Depois importámos a figura do outsider ameaçador da essencial estabilidade, mas o que constatamos estável é o falhanço ético, a inercia e a falta de talento político. Não são necessários certamente outros indicadores de que a democracia em Portugal está muito doente. Aponta-se a convergência dos votos como solução no receio que “novos corpus” manchem a dita estabilidade, a qual, até ao momento presente, apenas se tem apresentado como o primeiro factor de corrosão dos fundamentos da democracia.
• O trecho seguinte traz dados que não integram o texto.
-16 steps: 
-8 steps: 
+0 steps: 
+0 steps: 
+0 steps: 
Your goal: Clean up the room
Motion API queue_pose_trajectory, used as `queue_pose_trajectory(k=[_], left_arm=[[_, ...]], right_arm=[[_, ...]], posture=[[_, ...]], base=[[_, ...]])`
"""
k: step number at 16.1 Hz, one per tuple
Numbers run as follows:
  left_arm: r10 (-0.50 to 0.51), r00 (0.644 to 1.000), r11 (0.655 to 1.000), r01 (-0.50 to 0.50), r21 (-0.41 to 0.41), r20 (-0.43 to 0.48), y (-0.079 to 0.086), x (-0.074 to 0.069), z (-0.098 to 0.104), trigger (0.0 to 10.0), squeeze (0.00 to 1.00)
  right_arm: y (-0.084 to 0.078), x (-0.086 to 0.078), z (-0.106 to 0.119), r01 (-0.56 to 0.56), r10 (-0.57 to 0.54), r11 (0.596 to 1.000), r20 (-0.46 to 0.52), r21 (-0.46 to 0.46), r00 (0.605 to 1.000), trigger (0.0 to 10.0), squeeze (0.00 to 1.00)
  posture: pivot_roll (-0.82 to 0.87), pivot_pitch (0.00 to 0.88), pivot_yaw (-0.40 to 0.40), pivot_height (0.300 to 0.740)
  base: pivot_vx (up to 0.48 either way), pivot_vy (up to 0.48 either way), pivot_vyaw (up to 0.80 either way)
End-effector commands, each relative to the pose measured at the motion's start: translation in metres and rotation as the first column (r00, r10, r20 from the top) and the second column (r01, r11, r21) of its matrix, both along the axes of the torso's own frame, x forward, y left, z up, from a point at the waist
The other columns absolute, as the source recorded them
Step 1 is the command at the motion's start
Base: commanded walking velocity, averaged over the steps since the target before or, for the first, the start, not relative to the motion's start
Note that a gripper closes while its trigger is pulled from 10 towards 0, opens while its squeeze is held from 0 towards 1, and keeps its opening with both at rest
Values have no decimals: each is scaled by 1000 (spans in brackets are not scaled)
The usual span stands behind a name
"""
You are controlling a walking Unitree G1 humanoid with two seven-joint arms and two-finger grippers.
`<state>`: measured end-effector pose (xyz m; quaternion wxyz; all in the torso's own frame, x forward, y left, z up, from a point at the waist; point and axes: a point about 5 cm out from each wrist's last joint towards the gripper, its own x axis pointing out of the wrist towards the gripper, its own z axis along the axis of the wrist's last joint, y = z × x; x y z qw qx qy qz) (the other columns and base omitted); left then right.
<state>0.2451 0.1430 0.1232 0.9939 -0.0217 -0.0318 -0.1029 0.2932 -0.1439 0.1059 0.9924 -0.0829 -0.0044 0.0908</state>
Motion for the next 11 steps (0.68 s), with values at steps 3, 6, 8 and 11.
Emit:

Torna-se difícil aos cidadãos e observadores orientar-se nesta teia confusa, enxurrada de informação, contrainformação e debate de questiúnculas no espaço mediático que confunde a sociedade já de si enfraquecida e com altos níveis de iliteracia social. Os meios de comunicação fundamentais mecanismos de escrutínio das convulsões políticas, no imediato nada resolvem se as instituições democráticas, por inércia ou coacção, se abstiverem das suas funções e não impugnarem o curso errático da administração.
Ninguém espere, pois, nova revolução dos cravos, rosas ou antúrios para restaurar a democracia portuguesa que pode morrer nas urnas pela mão da sociedade exausta, desinteressada, e demissionária da sua quota de responsabilidade no “Estado a que chegámos”.